As an alternative to PD, extracorporeal dialysis in children can be conducted with intermittent hemodialysis and CRRT. These theoretically can be delivered as hemofiltration, hemodialysis, or hemodiafiltration. The choice of dialysis modality may be influenced by several factors, including local expertise and preferences, the required dialytic targets, and the clinical picture of the treated baby. Intermittent dialysis may not be well tolerated in hemodynamically unstable critically ill infants because of its rapid rate of solute clearance and net fluid removal. These children generally are treated by CRRT that reasonably provides effective fluid and solute elimination added to proinflammatory mediators' removal. Circuits with reduced priming volume together with monitors providing an extremely accurate fluid balance are still not commercially available. Current literature, however, focused on the possibility of treating patients' fluid overload at dialysis start. It is more than clear that at the time of dialysis initiation, survivors tend to have less fluid overload than nonsurvivors, especially in the setting of multiple organ dysfunction syndrome (MODS). Differently from the adult patients in whom dialysis dose may play a key role, adequate water content in small children is the main independent predictor of outcome.

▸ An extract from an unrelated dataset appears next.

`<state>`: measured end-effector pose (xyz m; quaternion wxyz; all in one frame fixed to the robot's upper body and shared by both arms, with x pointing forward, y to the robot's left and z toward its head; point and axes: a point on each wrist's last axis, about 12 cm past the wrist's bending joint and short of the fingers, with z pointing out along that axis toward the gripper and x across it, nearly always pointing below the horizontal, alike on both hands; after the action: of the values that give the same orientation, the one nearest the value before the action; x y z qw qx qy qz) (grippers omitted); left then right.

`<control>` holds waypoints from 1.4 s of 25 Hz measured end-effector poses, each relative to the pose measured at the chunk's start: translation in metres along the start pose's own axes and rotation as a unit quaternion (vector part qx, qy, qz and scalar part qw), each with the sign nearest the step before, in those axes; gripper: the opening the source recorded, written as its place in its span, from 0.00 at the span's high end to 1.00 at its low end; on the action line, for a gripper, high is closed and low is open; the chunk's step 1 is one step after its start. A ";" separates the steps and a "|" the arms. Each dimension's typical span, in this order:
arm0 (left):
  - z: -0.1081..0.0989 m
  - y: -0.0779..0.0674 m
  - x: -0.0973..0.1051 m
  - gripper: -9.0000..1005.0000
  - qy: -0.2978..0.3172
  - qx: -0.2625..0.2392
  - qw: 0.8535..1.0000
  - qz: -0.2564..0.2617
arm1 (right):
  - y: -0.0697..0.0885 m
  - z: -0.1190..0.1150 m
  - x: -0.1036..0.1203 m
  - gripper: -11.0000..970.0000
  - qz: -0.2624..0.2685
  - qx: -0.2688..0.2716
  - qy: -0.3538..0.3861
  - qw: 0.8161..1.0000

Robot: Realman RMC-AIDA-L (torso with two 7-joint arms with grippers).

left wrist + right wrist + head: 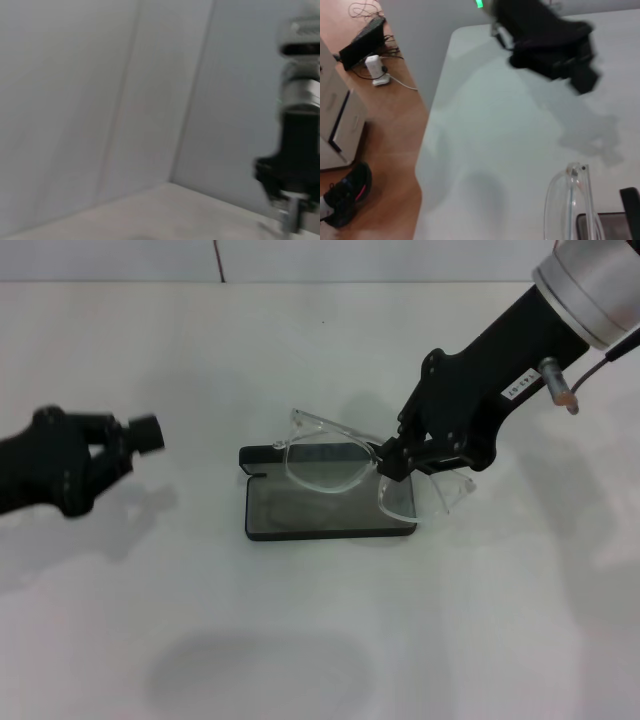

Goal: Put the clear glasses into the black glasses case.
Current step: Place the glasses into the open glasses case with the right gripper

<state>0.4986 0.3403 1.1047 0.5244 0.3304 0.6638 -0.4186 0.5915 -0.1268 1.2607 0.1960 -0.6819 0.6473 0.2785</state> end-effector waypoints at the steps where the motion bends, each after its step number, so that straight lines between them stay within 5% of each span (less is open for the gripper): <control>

With regard to the CRRT modality, the solute clearance in three modes of CRRT at the low blood flow rates typically used in pediatric patients were compared: postdilution continuous venovenous hemofiltration (CVVH) and continuous venovenous hemodialysis (CVVHD) gave nearly equivalent clearances. At the low blood flow rates used in pediatric patients, which raise concerns about high filtration fractions during postdilution CVVH causing excessive hemoconcentration and filter clotting, CVVHD appeared to be the optimal modality for maximizing clearance of small solutes during CRRT. Nevertheless, the advantages of hemofiltration with respect to hemodialysis should be taken into consideration; medium and higher molecular weight solutes are significantly better removed by convective modalities. In light of these thoughts, predilution hemofiltration may be the preferred modality in pediatric patients.